What is an AVSD (atrioventricular septal defect)?The normal heart has 2 valves in the middle separating the upper chambers (the atria) from the lower chambers (the ventricles).These valves are called the tricuspid and the mitral valve. Some people are born with a single common AV valve in the middle of the heart instead of 2 normal valves. This condition is associated with holes in the heart. The common AV valve may also be leaky. There are 3 types of AVSD. All types of AVSDs are more common in children with Downs syndrome but can occur in anyone.
A PRIMUM ASD – there is a common AV valve and a hole just above it,(shown by the yellow star). The hole is between the 2 upper pumping chambers (atria).
A COMPLETE AVSD – there is a common AV valve and holes above and below it between the 2 upper (atria) and 2 lower pumping chambers (ventricles).The holes are shown by the yellow stars.
An Intermediate AVSD – there is a common AV valve and a hole between the 2 upper pumping chambers (atria) and a very small hole between the 2 lower pumping chambers (ventricles).
SymptomsAt birth, most affected babieswith either type of defect will have no symptoms. Most babies and children with a primum ASD remain symptom free. After the first few weeks of life those with larger holes or with major leaking of the common valve, usually those with a complete AVSD may become breathless, tire more easily, have slower weight gain with feeding difficulties, become sweaty and can be more prone to respiratory infections (such as bad colds and bronchiolitis).
AVSD TreatmentTiming of treatment depends on the specifics of each individual child’s heart. Some babies are breathless with feeding difficulties from early on. Treatments include the following (not required for all children):
- Diuretic liquid medicine treatment to help treat heart failure,which causes increased fluid in the lungs, resulting in breathlessness eg.frusemide and spironolactone medicines.
- Calorie supplements added to milk eg. Powder added to breast milk or high calorie formula milk.
- Feeding through a special tube passed from the nose to the stomach. This is not always needed, but is helpful for babies who are too breathless to feed consistently.
- Medicines for gastroesophageal reflux if required.
Most children with a primum ASD are symptom free. Surgery can be delayed until the child is bigger, often until they are 2-4 years old, when surgical risks are lower. Repair of the defect involves pacing a patch on the hole via open heart surgery using a cardiac bypass machine. There will be a midline sternotomy scar in the middle of the chest and hospital stay is usually 5-10 days.
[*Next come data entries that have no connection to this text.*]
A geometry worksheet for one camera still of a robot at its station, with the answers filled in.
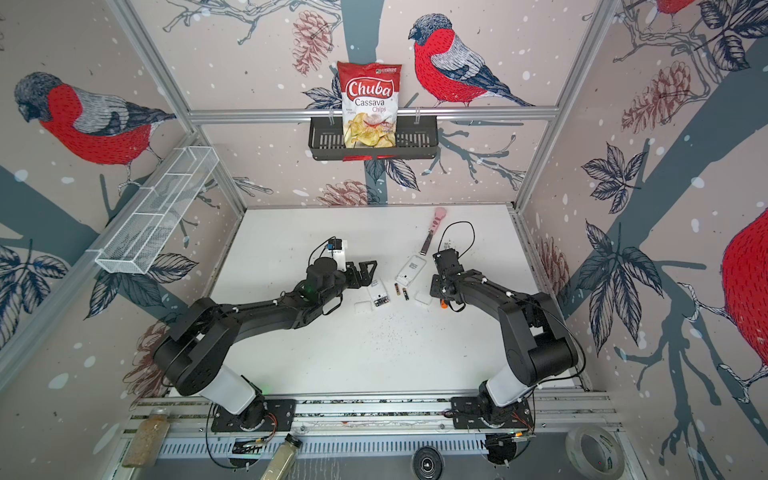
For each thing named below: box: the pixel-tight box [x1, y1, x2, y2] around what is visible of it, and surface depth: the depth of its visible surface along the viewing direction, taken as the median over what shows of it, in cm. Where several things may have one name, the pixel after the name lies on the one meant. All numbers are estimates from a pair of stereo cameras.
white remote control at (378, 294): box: [366, 278, 391, 308], surface depth 97 cm
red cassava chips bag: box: [337, 61, 403, 162], surface depth 86 cm
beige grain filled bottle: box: [261, 433, 303, 480], surface depth 67 cm
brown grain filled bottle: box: [122, 407, 170, 468], surface depth 69 cm
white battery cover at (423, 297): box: [414, 290, 433, 305], surface depth 97 cm
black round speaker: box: [412, 446, 444, 480], surface depth 59 cm
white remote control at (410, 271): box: [395, 255, 427, 286], surface depth 103 cm
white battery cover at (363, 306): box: [354, 300, 373, 314], surface depth 95 cm
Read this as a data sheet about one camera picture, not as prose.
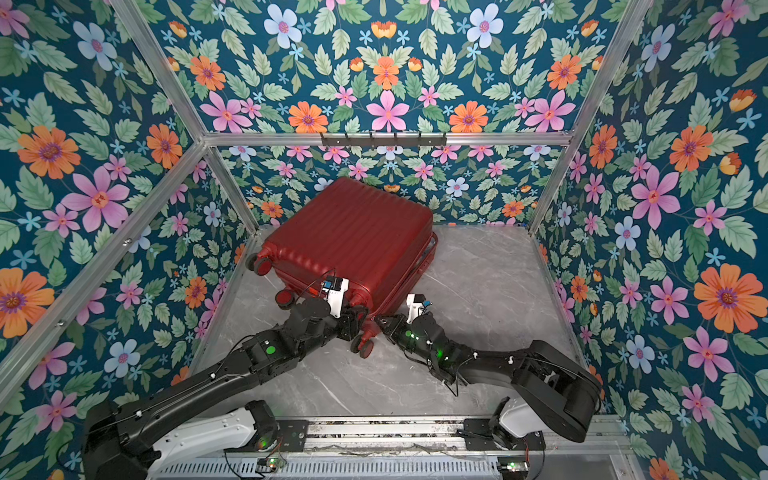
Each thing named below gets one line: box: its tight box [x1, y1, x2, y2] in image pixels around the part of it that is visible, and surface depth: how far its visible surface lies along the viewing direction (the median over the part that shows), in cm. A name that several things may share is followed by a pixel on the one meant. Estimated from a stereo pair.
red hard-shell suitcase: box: [246, 178, 438, 359], surface depth 86 cm
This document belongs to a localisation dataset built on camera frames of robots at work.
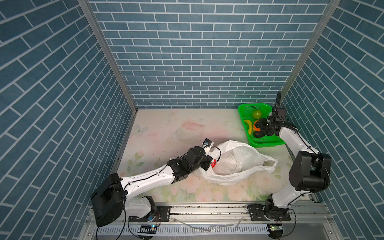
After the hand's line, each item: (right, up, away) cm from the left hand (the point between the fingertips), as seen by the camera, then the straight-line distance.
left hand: (212, 155), depth 78 cm
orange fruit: (+27, +13, +8) cm, 31 cm away
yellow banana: (+30, +15, +27) cm, 43 cm away
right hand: (+30, +17, +14) cm, 37 cm away
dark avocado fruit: (+34, +9, +22) cm, 42 cm away
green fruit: (+37, +23, +33) cm, 55 cm away
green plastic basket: (+29, +26, +34) cm, 51 cm away
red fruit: (+2, -8, +8) cm, 12 cm away
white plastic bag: (+15, -7, +12) cm, 20 cm away
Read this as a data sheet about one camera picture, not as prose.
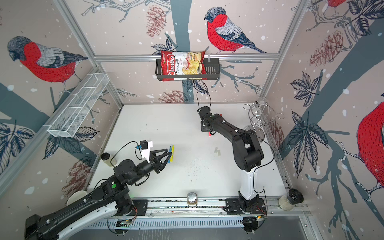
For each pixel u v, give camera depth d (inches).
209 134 37.4
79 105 31.2
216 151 37.2
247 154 20.2
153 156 25.0
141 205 29.1
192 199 26.4
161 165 24.6
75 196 27.6
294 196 26.4
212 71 37.4
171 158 25.9
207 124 27.5
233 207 28.7
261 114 38.5
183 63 34.5
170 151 26.0
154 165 23.3
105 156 32.7
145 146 23.6
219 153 36.7
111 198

Babies with a complete AVSD are likely to require surgery early in life. This may be possible with a single stage complete repair, where the surgeon repairs the defect in the abnormal heart valve causing a leak (the ‘cleft’) and also closes the holes with patches. This is open heart surgery, using a cardiac bypass machine. There will be a midline sternotomy scar and hospital stay is usually 1-2 weeks. Longer stays may be needed especially for smaller sicker babies. Some babies are too sick and small to tolerate a complete repair and require a 2 stage operation with an initial palliative operation where the surgeon places a band around the pulmonary artery. This band reduces the amount of blood which passes from the holes to the lungs. Later when the baby is bigger a second bigger open-heart operation is performed to repair the AVSD.
Dr Naqvi works with an excellent team of NICOR audited congenital cardiac surgeons and if necessary will refer your child to the one who is best for your child’s heart.
PrognosisDr Naqvi has cared for many babies and children with primum ASDs and complete atrioventricular septal defects (AVSDs) and has followed them up until adulthood. She says “The future for children with these types of heart defects is usually very good. A small number may need further lower risk surgery later in life. Even babies who are very sick and struggling to gain weight turn the corner after surgery.
It is so wonderful to see them when they are older happily running around in the clinic, with no memories whatsoever of the difficult times they had when they were little.”
Disclaimer: The opinions and facts shown in this article are as accurate and up to date as possible, but are provided as general “information resources”, which may not be relevant to individual persons. This article is not a substitute for individual assessment and always take advice from a paediatric cardiologist who is familiar with the particular person.